A moda nova-iorquina de criação de abelhas para produção de mel em coberturas de prédios chegou a sua versão mais luxuosa em abril deste ano. Foi quando o Waldorf Astoria, o mais famoso e emblemático hotel de Manhattan, instalou seis colmeias no teto de seu edifício para abrigar 300 mil abelhas. A primeira leva de mel artesanal já foi utilizada em alguns pratos do restaurante do Astoria, como a sopa de cogumelos selvagens e sorvetes de fabricação local. Quem cuida da produção e da saúde dos animais, naturalmente, são os próprios chefs do hotel. www.waldorfnewyork.com

 

Monterrey
A fantástica loja de chocolate
Se Willy Wonka fosse dono de uma loja de chocolate, provavelmente adoraria ser o desta butique de Monterrey, no México. A loja Cioccolato, especializada em doces de autor e sobremesas customizadas para eventos, também é uma atração em si. Cremes, coberturas e todo tipo de gostosura colorida enfeitam as estantes, mesas e cadeiras do lugar, dando à loja uma cara de fantasia louca e divertida, bem ao gosto do aloprado protagonista do filme A fantástica fábrica de chocolate, vivido nas telas por Johnny Depp.

 

Necker Island
Avião submarino
O multibilionário inglês Richard Branson, do grupo Virgin, é fanático por tecnologia. Não à toa é o único homem no planeta a possuir um “aerossubmarino” para três pessoas que navega até 30 metros abaixo da superfície do mar com força hidrodinâmica. A nave futurista se chama Necker Nymph e está disponível para locação semanal. Basta pagar US$ 25 mil e se hospedar no luxuoso catamarã Virgin Limited Edition Necker Belle, que Branson mantém nas Ilhas Virgens Britânicas, no Caribe. www.neckerbelle.virgin.com

 

São Paulo
Temaki sobre rodas
Os “foodtrucks” parecem ter chegado a São Paulo. Muito populares nos Estados Unidos, esses trailers e furgões são famosos por oferecer opções gastronômicas muito além de hambúrgueres e hot dogs. Na capital paulista, uma esperta versão do negócio chegou há poucos meses na forma de temakeria sobre rodas.
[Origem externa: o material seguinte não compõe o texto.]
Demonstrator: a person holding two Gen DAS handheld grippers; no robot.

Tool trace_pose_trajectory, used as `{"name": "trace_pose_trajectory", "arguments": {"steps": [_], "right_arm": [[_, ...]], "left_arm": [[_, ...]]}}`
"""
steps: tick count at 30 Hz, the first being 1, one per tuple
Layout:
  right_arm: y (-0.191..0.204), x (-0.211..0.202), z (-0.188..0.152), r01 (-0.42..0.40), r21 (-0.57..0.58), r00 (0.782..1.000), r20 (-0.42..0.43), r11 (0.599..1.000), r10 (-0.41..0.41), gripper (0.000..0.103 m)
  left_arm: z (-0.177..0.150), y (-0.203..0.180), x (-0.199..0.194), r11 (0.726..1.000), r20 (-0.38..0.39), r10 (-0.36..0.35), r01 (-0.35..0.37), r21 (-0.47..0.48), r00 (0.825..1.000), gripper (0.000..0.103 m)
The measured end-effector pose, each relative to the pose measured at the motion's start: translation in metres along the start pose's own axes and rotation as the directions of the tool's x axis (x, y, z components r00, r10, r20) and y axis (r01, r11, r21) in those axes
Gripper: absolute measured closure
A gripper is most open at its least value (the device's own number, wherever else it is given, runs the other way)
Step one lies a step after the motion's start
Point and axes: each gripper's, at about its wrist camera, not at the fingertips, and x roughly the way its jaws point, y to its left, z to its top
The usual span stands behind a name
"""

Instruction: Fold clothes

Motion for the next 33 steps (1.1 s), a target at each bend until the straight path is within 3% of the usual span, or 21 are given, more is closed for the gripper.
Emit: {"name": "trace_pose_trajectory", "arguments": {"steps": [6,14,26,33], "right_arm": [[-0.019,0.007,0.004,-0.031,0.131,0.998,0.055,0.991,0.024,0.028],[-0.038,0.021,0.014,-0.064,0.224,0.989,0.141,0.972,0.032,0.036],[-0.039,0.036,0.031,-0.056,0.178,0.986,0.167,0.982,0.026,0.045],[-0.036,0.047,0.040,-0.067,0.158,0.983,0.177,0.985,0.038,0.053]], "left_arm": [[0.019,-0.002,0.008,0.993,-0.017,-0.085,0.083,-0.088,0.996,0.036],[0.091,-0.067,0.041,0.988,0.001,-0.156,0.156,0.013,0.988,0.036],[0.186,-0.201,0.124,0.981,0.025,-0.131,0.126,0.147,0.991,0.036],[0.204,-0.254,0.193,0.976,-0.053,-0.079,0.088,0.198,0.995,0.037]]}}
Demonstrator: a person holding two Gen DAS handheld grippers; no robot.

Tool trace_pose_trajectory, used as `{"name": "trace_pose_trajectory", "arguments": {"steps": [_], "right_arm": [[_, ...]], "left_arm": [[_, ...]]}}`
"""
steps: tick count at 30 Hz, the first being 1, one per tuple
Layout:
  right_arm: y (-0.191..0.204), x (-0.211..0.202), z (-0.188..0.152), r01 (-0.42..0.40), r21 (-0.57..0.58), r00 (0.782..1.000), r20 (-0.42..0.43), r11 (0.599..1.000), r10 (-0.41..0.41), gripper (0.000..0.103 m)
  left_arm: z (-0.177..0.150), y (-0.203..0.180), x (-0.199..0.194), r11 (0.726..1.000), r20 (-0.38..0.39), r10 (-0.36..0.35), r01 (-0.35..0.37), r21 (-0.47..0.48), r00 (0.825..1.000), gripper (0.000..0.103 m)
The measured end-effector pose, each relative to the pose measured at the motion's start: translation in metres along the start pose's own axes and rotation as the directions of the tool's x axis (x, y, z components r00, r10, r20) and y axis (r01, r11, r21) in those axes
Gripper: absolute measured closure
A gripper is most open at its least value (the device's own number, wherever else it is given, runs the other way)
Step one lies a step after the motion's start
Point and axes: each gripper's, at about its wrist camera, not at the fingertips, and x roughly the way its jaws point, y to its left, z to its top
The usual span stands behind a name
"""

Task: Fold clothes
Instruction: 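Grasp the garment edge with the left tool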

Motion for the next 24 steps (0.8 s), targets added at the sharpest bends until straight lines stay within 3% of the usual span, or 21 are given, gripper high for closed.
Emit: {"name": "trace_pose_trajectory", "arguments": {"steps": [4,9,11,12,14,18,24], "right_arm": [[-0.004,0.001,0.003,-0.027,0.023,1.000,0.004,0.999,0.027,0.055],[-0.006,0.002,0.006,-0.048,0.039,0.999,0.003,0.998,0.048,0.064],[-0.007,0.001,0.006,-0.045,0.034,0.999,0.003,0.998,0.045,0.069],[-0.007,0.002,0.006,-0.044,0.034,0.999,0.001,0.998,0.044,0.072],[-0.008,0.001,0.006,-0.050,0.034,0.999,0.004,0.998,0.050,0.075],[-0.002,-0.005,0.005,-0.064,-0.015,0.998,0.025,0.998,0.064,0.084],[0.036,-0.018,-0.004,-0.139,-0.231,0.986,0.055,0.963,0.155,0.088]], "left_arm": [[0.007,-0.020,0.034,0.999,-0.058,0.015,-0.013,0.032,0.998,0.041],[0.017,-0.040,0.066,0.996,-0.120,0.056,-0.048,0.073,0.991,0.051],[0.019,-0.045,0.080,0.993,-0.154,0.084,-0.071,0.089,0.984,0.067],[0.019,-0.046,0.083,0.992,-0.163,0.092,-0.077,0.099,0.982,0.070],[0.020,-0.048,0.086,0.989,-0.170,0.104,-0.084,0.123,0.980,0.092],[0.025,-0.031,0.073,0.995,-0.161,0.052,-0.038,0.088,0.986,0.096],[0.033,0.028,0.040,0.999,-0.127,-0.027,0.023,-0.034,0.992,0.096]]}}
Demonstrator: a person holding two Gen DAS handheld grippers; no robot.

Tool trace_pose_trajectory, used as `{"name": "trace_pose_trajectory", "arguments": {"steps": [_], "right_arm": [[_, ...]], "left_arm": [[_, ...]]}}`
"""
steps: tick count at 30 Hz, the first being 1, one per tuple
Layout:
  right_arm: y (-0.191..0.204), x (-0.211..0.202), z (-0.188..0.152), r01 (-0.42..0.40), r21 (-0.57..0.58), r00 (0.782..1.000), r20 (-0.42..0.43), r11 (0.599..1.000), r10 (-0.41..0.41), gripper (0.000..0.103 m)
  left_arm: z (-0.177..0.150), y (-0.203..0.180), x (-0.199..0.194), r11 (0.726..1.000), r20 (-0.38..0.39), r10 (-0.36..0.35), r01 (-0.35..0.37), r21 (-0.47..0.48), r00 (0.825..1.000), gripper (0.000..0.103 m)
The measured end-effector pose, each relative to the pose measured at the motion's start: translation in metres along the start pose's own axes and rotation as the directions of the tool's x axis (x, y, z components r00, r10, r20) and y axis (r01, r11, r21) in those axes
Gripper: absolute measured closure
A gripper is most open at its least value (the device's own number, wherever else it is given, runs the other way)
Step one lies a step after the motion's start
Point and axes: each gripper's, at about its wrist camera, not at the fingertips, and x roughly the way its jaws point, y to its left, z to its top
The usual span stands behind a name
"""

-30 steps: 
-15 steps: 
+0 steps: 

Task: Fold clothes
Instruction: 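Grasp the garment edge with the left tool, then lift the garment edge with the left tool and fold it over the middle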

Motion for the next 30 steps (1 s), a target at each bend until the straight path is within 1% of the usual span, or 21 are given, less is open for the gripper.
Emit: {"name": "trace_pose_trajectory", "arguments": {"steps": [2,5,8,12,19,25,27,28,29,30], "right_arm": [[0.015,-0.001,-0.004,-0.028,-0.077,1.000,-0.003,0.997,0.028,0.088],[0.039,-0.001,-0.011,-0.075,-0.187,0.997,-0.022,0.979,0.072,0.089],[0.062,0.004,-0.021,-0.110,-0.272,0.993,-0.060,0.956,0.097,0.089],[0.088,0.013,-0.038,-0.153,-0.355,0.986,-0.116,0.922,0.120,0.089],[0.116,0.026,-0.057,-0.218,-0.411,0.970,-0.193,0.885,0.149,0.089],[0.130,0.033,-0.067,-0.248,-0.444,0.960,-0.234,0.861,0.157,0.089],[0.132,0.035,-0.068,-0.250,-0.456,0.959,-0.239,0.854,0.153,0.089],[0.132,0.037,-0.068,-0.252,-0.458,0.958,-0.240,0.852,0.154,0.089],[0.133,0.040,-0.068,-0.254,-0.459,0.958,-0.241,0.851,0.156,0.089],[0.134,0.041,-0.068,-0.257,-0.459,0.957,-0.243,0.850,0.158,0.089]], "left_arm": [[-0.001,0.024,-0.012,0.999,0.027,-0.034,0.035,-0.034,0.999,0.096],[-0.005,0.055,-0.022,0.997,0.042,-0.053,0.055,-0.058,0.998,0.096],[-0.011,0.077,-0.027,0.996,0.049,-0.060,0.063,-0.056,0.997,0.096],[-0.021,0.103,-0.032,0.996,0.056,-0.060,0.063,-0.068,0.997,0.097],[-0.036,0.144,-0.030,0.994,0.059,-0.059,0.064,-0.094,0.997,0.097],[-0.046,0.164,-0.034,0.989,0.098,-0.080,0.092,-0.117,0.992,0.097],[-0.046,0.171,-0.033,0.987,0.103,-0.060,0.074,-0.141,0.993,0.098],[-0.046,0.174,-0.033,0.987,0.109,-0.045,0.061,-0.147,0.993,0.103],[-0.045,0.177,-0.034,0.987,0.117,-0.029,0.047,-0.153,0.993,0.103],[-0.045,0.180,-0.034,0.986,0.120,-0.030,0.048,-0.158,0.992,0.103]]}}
A van, que fica aberta até o fim da madrugada em uma esquina do Itaim, zona sul da cidade, vende 27 variedades do famoso cone japonês de alga recheado com arroz e peixe. www.navan.com.br

 

Londres
Bar na bike
Dois jovens ingleses tiveram uma ideia que reúne duas das melhores coisas da vida: pedalar e gin tônica. Com uma antiga bicicleta de açougueiro equipada com cestas – onde transportam limões, gelo, aparatos de bar, copos e uma seleção dos melhores gins –, Edward Godden e Joseph Lewis (foto) circulam desde o ano passado por festivais de música, aberturas de lojas, e mercados de rua preparando o famoso coquetel. Os autores da ideia ecologicamente correta, ainda mantêm um blog sobre o projeto: thetravellingginco.tumblr.com

 

Bruxelas
Profundidade máxima
A sete quilômetros do centro da capital belga existe uma academia de ginástica. Mas não uma academia qualquer. É ali que fica a mais profunda piscina do mundo, a Nemo 33, que, com 38 metros, 2,5 milhões de litros de água, cavernas e janelas internas, virou uma atração turística local. A piscina foi construída para que mergulhadores pudessem treinar durante o inverno e é cheia de água mineral em temperatura permanente de 30 graus. Mergulhos podem ser agendados pelo site. www.nemo33.com

 

Johannesburgo
Para não esquecer
O apartheid, regime de segregação racial adotado pelo governo sul-africano de 1948 a 1994, entrou para a história como um dos capítulos mais sombrios do século passado. Mas nem por isso deve ser esquecido. É essa a proposta do Museu do Apartheid, na maior cidade da África do Sul. O espaço exibe documentos, fotos e todo tipo de lembrança dos dias de discriminação, incluindo uma impactante separação dos visitantes logo na entrada: brancos entram por uma porta, não brancos por outra. www.apartheidmuseum.org

 

Seul
Rio ressuscitado
Enquanto muitas cidades do Brasil cobrem seus rios com avenidas, a capital sul-coreana optou por fazer o contrário. A recuperação do rio Cheonggyecheon, que, com seus 5,8 quilômetros de extensão, corta o centro de Seul vem desde 2005 transformando a paisagem da metrópole. O projeto implicou na destruição de uma via elevada que cobria o canal. Hoje o rio corre livre e cercado de parques lineares, em um complexo de lazer que custou ao todo US$ 281 milhões, pagos pelo governo local e empresas.